▶ _What is expected_: Work out how many lines in the entries contain the string "write", and give nothing but that number.

Extracted records:

╔══

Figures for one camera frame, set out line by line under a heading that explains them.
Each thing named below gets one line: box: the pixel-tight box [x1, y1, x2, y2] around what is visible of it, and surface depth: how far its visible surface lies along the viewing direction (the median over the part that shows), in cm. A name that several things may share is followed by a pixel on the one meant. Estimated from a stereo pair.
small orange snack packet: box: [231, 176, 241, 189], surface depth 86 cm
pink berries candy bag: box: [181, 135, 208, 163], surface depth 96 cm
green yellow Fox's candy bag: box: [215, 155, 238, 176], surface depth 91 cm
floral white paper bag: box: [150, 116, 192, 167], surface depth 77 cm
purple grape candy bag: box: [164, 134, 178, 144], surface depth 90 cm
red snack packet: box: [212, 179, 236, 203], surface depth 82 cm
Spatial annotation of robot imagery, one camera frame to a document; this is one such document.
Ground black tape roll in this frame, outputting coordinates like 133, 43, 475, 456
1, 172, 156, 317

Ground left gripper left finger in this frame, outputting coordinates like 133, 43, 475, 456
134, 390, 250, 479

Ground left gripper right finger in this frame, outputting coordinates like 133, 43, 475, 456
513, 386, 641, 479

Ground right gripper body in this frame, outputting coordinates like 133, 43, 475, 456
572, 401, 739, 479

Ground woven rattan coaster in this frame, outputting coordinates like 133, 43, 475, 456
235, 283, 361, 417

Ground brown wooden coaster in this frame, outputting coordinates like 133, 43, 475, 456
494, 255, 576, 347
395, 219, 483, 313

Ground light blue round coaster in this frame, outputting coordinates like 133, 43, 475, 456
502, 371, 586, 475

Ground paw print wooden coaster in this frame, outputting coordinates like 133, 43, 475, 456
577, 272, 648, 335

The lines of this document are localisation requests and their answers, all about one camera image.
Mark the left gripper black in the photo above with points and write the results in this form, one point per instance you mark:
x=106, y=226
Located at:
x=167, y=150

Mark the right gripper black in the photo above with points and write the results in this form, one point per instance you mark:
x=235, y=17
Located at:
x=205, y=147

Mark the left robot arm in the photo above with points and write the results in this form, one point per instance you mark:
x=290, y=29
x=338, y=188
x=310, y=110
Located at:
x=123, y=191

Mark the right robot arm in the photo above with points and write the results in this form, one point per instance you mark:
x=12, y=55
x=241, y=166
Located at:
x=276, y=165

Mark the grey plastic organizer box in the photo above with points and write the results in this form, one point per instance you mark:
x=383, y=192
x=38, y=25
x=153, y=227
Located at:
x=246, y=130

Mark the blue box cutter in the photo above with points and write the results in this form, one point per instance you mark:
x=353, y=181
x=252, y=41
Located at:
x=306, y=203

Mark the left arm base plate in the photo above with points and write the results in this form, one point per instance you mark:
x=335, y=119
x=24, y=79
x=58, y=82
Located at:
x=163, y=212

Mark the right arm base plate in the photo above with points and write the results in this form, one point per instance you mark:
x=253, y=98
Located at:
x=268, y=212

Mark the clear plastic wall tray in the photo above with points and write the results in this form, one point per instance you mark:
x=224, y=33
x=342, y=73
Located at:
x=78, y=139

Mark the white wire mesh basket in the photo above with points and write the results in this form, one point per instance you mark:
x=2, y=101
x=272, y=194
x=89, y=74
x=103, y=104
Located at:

╚══

▶ _Your solution_: 10